EXERCISE DETAILS -> Once you find the line containing "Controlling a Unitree" in the data below, copy it and each following line exactly, up to and including the line containing "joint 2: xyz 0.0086", and nothing else.
Segment Start: EXERCISE DATA
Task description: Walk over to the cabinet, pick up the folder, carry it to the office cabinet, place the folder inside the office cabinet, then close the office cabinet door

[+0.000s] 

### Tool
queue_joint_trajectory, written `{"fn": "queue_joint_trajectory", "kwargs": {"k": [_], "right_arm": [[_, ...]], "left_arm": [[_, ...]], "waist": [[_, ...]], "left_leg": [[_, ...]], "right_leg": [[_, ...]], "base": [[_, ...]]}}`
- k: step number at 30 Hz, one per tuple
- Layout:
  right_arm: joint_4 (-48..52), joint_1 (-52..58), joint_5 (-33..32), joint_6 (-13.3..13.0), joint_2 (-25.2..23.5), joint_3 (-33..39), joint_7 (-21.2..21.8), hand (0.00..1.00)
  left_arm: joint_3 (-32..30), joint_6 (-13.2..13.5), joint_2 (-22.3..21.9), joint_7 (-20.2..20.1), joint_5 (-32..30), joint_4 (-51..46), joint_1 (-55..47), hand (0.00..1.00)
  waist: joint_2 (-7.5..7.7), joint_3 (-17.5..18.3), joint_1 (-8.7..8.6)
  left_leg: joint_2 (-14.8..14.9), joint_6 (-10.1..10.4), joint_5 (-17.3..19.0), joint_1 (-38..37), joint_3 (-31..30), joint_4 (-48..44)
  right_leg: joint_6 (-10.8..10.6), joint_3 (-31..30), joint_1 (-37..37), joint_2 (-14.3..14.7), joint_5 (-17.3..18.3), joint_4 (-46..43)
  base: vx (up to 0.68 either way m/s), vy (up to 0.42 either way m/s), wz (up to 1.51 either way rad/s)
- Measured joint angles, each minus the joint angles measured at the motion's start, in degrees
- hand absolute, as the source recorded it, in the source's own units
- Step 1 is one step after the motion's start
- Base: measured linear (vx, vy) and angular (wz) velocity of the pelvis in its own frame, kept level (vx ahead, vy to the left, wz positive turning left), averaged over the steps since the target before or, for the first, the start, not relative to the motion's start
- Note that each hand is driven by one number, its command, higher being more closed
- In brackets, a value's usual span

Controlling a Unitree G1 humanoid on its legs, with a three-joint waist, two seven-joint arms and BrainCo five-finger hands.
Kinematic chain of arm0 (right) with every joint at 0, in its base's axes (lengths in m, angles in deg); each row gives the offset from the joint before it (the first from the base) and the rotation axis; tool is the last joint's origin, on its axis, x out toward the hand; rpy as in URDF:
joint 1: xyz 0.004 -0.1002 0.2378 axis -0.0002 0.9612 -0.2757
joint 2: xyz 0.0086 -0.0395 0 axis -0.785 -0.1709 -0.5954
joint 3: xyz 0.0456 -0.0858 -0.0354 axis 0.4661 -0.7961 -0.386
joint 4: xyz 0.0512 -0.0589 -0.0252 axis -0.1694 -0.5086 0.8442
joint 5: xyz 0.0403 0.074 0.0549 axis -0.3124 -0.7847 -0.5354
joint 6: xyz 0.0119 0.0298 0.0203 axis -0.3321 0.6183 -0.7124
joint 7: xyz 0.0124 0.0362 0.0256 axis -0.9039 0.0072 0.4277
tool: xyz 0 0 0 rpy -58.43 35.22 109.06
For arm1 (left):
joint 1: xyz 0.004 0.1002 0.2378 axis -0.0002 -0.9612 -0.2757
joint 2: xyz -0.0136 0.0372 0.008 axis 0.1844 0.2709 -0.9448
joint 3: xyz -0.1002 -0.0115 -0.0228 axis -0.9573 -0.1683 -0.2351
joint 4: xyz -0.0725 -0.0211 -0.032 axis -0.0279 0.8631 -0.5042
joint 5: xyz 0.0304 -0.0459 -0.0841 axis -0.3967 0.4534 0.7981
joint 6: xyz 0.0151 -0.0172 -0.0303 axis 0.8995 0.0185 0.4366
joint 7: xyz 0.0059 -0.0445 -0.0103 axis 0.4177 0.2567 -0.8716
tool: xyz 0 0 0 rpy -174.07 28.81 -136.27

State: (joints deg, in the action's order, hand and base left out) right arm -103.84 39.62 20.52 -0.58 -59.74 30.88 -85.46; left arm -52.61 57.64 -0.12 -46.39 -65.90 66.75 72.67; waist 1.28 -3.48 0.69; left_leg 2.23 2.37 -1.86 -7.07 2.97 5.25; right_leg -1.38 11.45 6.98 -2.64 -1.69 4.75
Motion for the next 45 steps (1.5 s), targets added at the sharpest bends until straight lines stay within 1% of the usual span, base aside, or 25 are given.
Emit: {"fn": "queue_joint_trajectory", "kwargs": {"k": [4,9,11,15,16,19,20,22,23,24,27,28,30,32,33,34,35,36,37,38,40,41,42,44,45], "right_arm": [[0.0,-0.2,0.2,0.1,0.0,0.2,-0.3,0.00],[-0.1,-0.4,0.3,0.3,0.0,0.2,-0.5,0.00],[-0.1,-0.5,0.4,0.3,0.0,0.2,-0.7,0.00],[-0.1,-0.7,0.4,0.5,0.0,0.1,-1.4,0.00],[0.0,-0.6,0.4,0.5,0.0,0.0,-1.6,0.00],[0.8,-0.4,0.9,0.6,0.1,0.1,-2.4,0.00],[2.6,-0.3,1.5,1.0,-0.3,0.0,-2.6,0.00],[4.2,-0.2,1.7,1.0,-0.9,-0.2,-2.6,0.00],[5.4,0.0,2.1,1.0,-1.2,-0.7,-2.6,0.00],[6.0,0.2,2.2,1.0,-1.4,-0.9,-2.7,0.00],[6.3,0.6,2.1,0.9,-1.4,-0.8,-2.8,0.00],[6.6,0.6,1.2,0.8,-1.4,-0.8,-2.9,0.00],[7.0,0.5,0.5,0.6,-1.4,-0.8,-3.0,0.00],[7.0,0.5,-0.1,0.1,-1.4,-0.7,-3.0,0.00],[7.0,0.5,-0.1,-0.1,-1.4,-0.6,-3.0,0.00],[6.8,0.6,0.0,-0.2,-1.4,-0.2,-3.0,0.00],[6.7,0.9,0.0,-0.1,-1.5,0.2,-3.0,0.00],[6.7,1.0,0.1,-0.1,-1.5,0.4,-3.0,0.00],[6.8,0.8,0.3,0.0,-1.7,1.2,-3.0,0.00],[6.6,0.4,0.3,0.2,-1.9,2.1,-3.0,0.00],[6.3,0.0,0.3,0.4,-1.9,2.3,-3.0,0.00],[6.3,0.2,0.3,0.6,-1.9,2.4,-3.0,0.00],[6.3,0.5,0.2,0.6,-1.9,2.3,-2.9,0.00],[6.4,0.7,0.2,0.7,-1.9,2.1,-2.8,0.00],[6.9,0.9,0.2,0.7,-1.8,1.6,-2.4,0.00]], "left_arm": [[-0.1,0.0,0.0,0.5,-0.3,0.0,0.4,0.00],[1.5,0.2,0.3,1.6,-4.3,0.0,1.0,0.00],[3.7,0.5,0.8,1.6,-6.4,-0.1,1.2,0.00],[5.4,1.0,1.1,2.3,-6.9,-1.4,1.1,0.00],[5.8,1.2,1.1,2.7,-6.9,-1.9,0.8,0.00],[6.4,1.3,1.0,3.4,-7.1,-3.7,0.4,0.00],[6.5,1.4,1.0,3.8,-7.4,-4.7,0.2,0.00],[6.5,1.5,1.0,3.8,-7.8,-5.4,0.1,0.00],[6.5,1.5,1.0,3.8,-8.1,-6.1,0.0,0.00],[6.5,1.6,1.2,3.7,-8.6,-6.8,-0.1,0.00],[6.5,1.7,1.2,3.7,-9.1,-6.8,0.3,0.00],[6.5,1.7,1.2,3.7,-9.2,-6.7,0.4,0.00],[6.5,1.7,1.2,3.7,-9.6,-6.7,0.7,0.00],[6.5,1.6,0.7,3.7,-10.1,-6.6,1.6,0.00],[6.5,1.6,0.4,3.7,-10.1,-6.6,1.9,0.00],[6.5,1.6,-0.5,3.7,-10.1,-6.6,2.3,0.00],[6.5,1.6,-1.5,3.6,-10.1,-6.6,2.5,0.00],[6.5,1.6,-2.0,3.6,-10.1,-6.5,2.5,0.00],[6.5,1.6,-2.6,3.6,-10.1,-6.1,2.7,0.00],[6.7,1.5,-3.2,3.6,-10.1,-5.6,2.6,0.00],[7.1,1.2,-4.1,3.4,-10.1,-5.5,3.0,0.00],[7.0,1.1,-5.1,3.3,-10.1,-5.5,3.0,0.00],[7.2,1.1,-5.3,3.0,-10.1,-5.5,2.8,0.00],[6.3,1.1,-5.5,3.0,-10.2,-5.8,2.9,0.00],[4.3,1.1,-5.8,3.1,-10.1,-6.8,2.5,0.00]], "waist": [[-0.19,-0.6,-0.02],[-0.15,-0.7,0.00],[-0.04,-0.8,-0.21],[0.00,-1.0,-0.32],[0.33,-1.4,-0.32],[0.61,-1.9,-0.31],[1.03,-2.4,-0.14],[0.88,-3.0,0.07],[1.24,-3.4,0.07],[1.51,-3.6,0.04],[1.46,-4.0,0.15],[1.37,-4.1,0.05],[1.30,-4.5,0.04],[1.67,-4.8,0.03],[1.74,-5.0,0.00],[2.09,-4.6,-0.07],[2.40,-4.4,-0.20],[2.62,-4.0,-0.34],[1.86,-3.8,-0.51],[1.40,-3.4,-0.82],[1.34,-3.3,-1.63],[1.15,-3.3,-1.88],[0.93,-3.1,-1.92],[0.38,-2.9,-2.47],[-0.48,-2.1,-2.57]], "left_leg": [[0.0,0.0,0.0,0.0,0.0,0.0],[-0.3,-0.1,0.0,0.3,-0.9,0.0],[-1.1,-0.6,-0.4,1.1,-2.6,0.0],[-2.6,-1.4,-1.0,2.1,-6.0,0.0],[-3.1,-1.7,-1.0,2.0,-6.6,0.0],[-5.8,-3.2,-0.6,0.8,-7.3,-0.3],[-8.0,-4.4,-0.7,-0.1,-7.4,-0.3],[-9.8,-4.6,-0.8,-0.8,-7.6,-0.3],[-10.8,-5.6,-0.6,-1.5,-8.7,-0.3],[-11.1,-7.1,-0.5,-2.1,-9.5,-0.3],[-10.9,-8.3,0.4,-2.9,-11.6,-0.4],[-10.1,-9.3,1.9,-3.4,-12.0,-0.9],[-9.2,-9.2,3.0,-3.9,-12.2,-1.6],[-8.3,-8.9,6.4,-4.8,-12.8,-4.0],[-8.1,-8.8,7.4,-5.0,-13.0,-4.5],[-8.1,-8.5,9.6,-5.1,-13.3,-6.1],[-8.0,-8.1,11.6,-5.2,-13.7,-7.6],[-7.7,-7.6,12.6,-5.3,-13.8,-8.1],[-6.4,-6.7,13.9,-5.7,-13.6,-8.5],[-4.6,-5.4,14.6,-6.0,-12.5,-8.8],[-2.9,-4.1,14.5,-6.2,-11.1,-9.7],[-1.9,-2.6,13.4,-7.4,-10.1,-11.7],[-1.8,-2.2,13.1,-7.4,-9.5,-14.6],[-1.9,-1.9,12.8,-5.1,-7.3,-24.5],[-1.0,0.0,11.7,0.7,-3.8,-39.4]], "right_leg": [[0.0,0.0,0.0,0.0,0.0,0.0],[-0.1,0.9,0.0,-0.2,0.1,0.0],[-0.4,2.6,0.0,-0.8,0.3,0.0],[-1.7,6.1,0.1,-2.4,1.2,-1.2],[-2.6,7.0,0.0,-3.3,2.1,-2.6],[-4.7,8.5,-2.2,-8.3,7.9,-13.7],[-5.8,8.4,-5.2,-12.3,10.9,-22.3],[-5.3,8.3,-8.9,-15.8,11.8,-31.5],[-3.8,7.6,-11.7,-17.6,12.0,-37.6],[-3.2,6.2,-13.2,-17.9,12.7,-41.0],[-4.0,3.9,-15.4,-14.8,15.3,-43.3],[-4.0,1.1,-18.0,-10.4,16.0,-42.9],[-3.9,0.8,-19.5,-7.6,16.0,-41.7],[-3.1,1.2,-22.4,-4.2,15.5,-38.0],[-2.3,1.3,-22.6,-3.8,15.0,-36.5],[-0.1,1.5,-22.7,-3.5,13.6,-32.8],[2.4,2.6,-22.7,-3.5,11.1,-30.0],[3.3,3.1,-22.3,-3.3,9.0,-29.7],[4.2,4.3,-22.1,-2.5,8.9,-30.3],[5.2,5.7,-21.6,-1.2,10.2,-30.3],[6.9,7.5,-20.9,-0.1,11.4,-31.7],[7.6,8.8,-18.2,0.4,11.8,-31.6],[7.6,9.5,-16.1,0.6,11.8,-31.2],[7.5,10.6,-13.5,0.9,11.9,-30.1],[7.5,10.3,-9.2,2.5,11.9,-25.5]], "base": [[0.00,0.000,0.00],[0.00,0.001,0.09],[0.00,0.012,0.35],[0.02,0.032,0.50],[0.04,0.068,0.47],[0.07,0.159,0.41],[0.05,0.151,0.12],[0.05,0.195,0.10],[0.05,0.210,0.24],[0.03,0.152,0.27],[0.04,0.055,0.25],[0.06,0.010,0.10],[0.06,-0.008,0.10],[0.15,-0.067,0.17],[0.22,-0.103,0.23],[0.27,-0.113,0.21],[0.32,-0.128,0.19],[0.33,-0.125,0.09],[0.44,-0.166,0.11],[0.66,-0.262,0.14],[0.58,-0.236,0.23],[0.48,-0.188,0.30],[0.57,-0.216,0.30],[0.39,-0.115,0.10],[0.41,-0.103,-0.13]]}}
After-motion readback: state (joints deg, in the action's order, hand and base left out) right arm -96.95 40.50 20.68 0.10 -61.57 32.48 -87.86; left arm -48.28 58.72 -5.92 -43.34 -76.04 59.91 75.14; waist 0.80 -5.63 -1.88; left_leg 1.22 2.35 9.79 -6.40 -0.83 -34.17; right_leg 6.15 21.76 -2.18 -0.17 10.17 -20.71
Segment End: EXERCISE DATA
SOLUTION TO THE EXERCISE ->
Controlling a Unitree G1 humanoid on its legs, with a three-joint waist, two seven-joint arms and BrainCo five-finger hands.
Kinematic chain of arm0 (right) with every joint at 0, in its base's axes (lengths in m, angles in deg); each row gives the offset from the joint before it (the first from the base) and the rotation axis; tool is the last joint's origin, on its axis, x out toward the hand; rpy as in URDF:
joint 1: xyz 0.004 -0.1002 0.2378 axis -0.0002 0.9612 -0.2757
joint 2: xyz 0.0086 -0.0395 0 axis -0.785 -0.1709 -0.5954

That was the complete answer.